VfL Bochum feiert spektakuläre Wende unter Trainer Uwe Rösler
VfL Bochum erlebt unter Trainer Uwe Rösler eine spektakuläre Wende. Seit seinem Amtsantritt im Oktober 2023 hat sich das Team von Platz 15 an die Spitze der 2. Bundesliga gekämpft. Die verbesserten Leistungen der Mannschaft haben nicht nur die Stimmung in der Kabine, sondern auch in der gesamten Stadt aufgehellt.
Rösler entschied sich bewusst für Bochum – wegen der tief verwurzelten Tradition des Vereins und der emotionalen Bindung der Fans. Er war überzeugt, das Blatt wenden zu können – und die Ergebnisse geben ihm recht. In seinen ersten fünf Pflichtspielen holte Bochum vier Siege und ein Unentschieden.
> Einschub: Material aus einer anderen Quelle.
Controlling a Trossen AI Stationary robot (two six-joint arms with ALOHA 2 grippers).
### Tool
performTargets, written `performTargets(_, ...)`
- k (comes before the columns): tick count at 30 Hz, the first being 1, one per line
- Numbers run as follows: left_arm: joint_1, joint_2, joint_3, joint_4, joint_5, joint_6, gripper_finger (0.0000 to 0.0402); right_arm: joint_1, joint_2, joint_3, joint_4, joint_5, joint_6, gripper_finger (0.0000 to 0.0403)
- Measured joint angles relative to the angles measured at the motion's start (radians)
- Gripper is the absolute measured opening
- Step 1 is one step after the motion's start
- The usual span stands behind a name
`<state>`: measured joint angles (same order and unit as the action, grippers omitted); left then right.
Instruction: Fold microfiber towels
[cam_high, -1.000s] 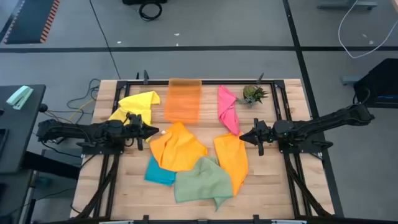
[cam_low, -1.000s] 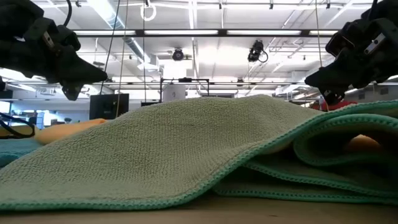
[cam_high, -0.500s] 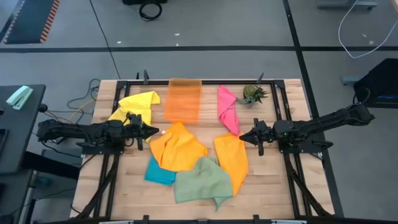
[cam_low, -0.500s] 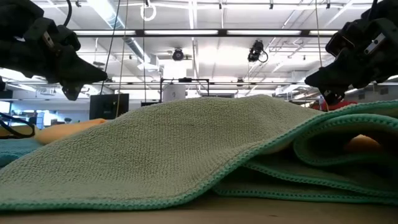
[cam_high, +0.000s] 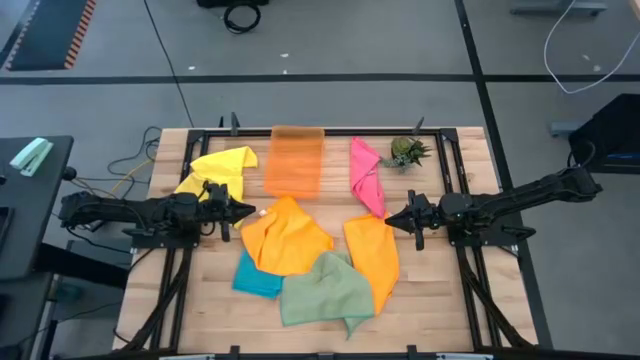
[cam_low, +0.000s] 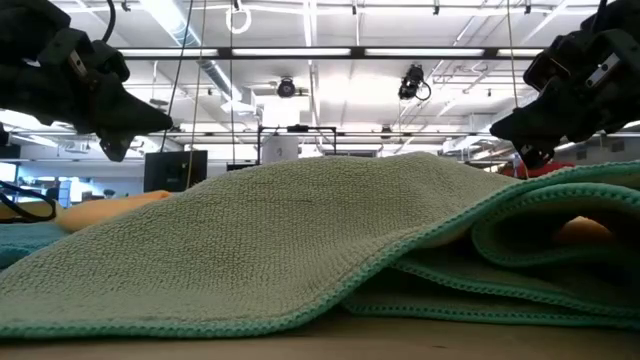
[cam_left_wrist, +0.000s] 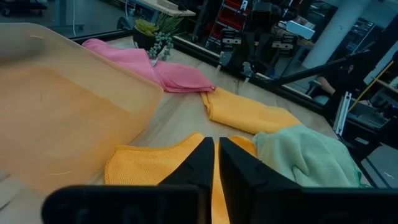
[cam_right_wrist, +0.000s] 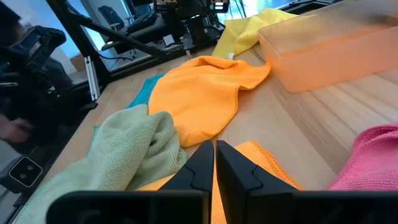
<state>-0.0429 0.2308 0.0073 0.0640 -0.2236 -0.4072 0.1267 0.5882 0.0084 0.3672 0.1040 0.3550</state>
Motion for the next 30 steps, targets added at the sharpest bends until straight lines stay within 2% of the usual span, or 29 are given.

Doch damit nicht genug: Bis zum Ende der Saison 2023/24 kletterte die Mannschaft von Platz 15 – mit nur acht Punkten aus neun Spielen – auf Rang 2 und verpasste den Aufstieg lediglich um einen einzigen Zähler. In dieser Spielzeit führt Bochum nun die Tabelle an und zeigt eine deutlich größere Konstanz als in den Vorjahren. Unter Rösler agiert das Team mit mehr Stabilität und Offensivdrang – ein deutlicher Kontrast zu den Krisenjahren 2022/23 und dem Abstieg 2021/22.
Trotz des Erfolgs bleibt Rösler bescheiden. Er betont, wie wichtig Demut und schrittweise Weiterentwicklung seien, statt sich auf Lorbeeren auszuruhen. Talent habe die Mannschaft zweifellos, doch Mentalität und harte Arbeit würden letztlich den Ausschlag geben, wie weit das Team kommt.
Die nächste Bewährungsprobe steht am Freitagabend an, wenn Bochum im Heimspiel gegen Dynamo Dresden antritt. Anpfiff ist um 18:30 Uhr Ortszeit.
Die Transformation unter Rösler hat in Bochum neue Hoffnung geweckt. Der Aufstieg von Abstiegskandidat zu Titelanwärter ist sowohl taktischen Anpassungen als auch einer veränderten Einstellung zu verdanken. Das nächste Spiel wird zeigen, ob die Mannschaft ihren Aufwärtstrend fortsetzen kann.